-- What you are asked to do --
If a line below contains "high", add it to your tally, then answer with the tally alone.

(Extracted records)
Content starts
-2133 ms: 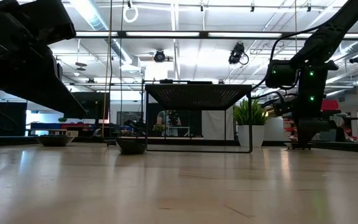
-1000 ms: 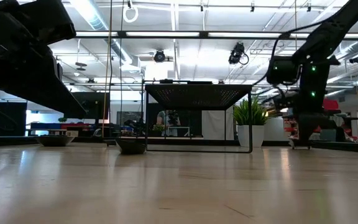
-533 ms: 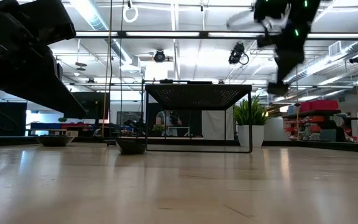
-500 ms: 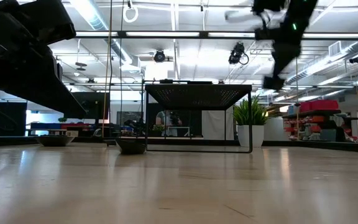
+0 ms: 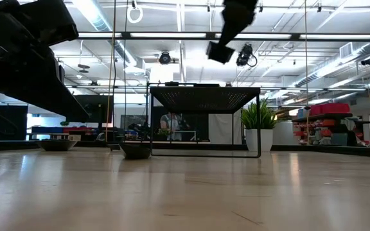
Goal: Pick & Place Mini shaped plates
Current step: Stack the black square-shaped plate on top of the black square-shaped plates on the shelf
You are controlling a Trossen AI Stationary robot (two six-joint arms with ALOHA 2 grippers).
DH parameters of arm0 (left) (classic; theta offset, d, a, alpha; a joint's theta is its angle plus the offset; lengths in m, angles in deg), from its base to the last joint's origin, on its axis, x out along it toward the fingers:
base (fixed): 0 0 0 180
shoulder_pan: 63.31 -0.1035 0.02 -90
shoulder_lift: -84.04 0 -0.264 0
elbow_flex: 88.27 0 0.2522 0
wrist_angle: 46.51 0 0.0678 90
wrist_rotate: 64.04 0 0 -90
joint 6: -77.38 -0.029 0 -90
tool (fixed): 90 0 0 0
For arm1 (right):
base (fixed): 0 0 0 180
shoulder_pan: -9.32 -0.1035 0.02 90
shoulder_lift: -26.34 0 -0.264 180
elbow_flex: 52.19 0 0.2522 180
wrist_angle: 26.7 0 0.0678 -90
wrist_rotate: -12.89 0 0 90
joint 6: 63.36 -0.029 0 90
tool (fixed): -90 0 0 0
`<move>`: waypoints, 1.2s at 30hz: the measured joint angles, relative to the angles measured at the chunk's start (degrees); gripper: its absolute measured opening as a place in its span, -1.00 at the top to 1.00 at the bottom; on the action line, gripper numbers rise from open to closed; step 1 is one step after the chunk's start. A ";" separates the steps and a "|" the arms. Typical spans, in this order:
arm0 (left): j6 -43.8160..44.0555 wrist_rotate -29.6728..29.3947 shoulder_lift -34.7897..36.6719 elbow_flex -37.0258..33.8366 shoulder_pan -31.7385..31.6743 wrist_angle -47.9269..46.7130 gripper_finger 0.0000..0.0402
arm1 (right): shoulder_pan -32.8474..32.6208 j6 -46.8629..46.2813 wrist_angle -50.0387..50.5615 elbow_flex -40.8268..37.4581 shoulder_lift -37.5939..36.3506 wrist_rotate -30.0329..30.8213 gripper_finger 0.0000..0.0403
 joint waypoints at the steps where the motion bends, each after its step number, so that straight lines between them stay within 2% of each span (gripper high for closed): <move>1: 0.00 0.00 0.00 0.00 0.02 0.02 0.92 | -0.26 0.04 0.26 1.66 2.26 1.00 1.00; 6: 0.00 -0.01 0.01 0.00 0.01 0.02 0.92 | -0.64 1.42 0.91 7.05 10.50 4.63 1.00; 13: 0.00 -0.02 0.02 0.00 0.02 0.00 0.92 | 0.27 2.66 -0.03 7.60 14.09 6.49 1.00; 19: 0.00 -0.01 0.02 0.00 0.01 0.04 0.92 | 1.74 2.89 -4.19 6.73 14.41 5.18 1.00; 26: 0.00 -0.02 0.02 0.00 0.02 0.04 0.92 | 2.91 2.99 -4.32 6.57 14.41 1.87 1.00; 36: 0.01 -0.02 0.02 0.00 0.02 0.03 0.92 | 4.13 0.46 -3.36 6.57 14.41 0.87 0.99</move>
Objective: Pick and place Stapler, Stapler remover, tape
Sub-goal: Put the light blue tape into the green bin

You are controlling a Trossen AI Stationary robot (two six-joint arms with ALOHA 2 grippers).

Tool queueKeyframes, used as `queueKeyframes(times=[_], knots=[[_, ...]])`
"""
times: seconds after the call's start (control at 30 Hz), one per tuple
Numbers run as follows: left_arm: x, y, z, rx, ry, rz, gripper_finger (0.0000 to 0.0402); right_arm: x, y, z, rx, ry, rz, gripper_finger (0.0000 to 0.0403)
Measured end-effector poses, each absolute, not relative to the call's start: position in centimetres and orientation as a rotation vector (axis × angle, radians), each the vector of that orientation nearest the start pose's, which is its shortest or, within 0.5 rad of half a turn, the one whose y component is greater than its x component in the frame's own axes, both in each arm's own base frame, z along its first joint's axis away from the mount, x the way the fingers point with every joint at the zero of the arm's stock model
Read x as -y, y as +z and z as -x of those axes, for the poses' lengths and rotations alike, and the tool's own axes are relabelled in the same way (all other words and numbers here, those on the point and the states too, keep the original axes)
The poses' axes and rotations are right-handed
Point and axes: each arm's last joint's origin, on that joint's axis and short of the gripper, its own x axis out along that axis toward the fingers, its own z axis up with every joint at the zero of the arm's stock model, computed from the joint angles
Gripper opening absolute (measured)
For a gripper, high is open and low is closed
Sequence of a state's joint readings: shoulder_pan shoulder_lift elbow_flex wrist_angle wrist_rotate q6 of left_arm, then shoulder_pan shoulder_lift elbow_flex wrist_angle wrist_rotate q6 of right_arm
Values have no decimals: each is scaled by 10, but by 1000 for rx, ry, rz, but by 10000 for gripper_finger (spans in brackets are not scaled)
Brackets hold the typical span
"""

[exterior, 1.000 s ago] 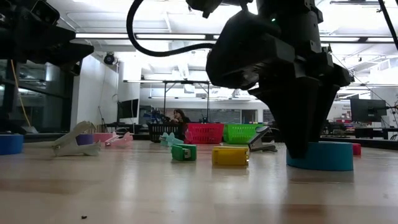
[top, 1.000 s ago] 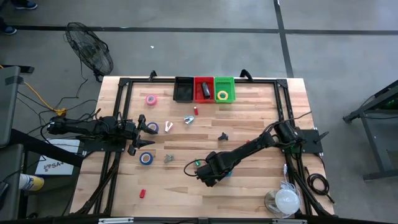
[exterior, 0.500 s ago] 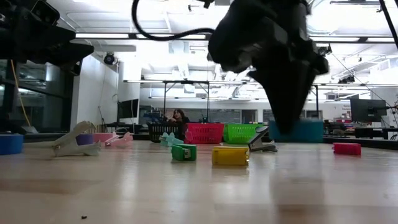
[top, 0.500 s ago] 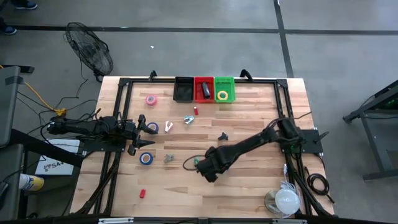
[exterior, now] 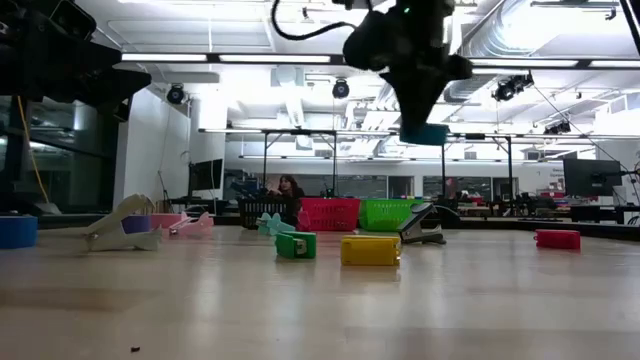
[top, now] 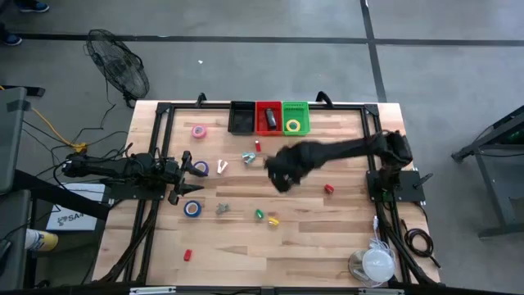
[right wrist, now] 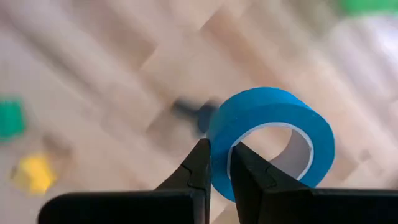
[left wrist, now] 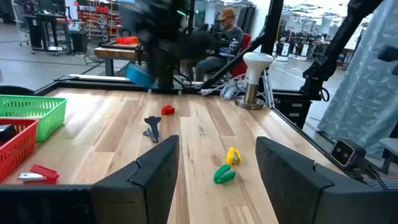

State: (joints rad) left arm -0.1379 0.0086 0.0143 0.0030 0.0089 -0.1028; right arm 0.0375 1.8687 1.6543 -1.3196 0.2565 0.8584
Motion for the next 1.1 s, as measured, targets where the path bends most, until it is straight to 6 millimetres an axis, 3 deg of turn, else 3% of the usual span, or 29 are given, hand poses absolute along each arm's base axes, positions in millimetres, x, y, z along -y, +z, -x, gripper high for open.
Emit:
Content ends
-- Solved exercise --
3